# Requirement
Each entry needs to be duplicated exactly.

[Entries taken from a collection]
= = = =
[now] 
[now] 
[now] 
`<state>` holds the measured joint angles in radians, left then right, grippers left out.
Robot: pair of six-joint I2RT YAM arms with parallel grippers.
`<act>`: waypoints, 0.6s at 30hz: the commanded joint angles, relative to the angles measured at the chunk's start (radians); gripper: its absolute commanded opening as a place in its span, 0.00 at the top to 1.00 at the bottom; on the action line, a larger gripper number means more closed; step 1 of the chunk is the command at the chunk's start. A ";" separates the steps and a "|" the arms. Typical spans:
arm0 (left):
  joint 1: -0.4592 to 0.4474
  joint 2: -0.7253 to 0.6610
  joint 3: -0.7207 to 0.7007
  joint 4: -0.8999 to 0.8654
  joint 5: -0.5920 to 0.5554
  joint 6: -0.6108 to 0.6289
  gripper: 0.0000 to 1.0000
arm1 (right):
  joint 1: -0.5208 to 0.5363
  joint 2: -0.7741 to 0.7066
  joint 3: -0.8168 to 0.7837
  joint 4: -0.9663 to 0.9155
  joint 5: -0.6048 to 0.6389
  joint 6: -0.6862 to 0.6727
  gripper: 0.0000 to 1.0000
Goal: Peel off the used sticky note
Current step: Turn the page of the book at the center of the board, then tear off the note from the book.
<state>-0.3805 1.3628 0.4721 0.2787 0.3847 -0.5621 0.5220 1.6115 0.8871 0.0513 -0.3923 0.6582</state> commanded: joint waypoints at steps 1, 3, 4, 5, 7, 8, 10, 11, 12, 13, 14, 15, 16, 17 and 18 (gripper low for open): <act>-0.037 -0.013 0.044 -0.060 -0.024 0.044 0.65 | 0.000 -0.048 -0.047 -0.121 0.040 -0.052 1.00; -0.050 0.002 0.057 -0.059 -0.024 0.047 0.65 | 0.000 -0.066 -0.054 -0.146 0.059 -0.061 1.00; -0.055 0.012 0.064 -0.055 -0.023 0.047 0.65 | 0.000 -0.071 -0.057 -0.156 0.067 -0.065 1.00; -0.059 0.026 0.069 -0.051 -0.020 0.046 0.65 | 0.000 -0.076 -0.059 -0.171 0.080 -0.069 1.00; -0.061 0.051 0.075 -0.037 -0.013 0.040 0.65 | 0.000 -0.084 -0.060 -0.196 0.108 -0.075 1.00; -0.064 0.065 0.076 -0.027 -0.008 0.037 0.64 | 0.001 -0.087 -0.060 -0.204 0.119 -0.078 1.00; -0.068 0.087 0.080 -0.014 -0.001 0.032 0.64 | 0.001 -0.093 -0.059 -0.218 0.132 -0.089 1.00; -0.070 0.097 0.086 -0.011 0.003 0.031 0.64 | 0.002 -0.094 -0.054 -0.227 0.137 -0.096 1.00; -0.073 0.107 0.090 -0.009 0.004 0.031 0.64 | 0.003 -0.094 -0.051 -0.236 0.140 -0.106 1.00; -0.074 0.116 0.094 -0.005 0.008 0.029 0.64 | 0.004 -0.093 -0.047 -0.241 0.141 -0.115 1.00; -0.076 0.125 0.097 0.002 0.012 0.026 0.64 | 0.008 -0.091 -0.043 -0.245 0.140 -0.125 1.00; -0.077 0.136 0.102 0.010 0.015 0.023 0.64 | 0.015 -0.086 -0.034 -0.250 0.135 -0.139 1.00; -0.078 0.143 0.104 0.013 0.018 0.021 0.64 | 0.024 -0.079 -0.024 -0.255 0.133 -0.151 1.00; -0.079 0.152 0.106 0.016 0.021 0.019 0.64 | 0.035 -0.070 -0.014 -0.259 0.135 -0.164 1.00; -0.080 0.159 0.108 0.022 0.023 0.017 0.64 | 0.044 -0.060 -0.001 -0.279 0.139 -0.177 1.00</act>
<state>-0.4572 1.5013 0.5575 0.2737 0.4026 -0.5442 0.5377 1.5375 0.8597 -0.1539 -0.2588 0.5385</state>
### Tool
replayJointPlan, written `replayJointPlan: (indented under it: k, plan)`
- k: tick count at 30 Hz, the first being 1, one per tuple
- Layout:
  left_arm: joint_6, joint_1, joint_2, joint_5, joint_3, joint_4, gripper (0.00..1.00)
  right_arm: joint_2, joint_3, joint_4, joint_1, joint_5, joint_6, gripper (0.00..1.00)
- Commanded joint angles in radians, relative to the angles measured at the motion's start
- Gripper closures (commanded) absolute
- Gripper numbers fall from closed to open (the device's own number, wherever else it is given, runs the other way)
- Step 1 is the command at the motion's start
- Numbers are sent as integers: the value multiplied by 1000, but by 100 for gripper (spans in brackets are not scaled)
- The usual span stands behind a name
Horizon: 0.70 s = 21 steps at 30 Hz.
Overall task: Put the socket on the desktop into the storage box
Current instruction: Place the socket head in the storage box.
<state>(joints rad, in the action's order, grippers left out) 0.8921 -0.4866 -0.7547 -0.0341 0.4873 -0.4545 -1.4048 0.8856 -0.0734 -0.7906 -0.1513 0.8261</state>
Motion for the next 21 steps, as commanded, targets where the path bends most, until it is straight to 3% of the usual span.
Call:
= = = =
# Solution for this exercise
[now] 
[now] 
[now] 
`<state>` holds the measured joint angles in radians, left then right, grippers left out.
Robot: pair of six-joint I2RT YAM arms with parallel grippers.
`<act>`: waypoints, 0.6s at 30hz: the commanded joint angles, relative to the angles measured at the chunk's start (radians); gripper: its absolute commanded opening as a place in its span, 0.00 at the top to 1.00 at the bottom; on the action line, a larger gripper number means more closed; step 1 of the chunk is the command at the chunk's start. A ";" separates the steps and a "|" the arms. Typical spans:
arm0 (left):
  joint 1: -0.4592 to 0.4474
  joint 2: -0.7253 to 0.6610
  joint 3: -0.7207 to 0.7007
  joint 4: -0.8999 to 0.8654
  joint 5: -0.5920 to 0.5554
  joint 6: -0.6108 to 0.6289
  gripper: 0.0000 to 1.0000
arm1 (right):
  joint 1: -0.5208 to 0.5363
  joint 2: -0.7741 to 0.7066
  joint 3: -0.8168 to 0.7837
  joint 4: -0.9663 to 0.9155
  joint 5: -0.6048 to 0.6389
  joint 6: -0.6862 to 0.6727
  gripper: 0.0000 to 1.0000
Goal: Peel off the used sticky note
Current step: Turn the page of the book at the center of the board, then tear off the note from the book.
<state>-0.3805 1.3628 0.4721 0.2787 0.3847 -0.5621 0.5220 1.6115 0.8871 0.0513 -0.3923 0.6582</state> commanded: joint waypoints at steps 1, 3, 4, 5, 7, 8, 10, 11, 12, 13, 14, 15, 16, 17 and 18 (gripper low for open): <act>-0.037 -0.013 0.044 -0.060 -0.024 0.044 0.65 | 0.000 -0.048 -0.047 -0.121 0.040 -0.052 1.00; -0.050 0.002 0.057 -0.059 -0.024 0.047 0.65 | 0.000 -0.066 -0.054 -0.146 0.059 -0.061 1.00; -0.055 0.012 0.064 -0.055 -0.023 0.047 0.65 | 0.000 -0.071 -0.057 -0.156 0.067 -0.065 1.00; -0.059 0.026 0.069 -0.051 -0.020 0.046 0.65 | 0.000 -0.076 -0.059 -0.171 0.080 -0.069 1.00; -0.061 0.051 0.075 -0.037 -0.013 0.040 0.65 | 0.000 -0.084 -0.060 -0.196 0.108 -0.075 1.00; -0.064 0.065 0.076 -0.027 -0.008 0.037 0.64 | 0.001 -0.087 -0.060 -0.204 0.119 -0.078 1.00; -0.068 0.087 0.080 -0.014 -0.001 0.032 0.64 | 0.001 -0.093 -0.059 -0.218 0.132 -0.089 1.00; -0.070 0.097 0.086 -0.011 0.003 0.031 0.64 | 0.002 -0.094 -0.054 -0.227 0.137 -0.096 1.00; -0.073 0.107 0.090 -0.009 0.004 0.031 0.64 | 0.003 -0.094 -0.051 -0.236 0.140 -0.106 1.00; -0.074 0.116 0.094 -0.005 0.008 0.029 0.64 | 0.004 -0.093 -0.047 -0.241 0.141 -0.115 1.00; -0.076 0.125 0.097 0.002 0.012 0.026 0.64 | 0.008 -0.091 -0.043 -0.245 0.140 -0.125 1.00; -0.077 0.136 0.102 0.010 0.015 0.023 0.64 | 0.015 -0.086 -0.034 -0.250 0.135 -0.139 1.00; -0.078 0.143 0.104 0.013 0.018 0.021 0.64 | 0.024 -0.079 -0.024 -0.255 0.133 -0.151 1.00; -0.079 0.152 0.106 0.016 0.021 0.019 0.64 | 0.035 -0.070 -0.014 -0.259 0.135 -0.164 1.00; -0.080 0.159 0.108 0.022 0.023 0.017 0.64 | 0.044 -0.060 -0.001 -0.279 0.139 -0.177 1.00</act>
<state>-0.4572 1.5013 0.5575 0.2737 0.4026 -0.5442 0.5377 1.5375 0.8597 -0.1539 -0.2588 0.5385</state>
### Tool
replayJointPlan, written `replayJointPlan: (indented under it: k, plan)`
- k: tick count at 30 Hz, the first being 1, one per tuple
- Layout:
  left_arm: joint_6, joint_1, joint_2, joint_5, joint_3, joint_4, gripper (0.00..1.00)
  right_arm: joint_2, joint_3, joint_4, joint_1, joint_5, joint_6, gripper (0.00..1.00)
- Commanded joint angles in radians, relative to the angles measured at the motion's start
- Gripper closures (commanded) absolute
- Gripper numbers fall from closed to open (the device's own number, wherever else it is given, runs the other way)
- Step 1 is the command at the motion's start
- Numbers are sent as integers: the value multiplied by 1000, but by 100 for gripper (spans in brackets are not scaled)
- The usual span stands behind a name
Horizon: 0.70 s = 21 steps at 30 Hz.
Overall task: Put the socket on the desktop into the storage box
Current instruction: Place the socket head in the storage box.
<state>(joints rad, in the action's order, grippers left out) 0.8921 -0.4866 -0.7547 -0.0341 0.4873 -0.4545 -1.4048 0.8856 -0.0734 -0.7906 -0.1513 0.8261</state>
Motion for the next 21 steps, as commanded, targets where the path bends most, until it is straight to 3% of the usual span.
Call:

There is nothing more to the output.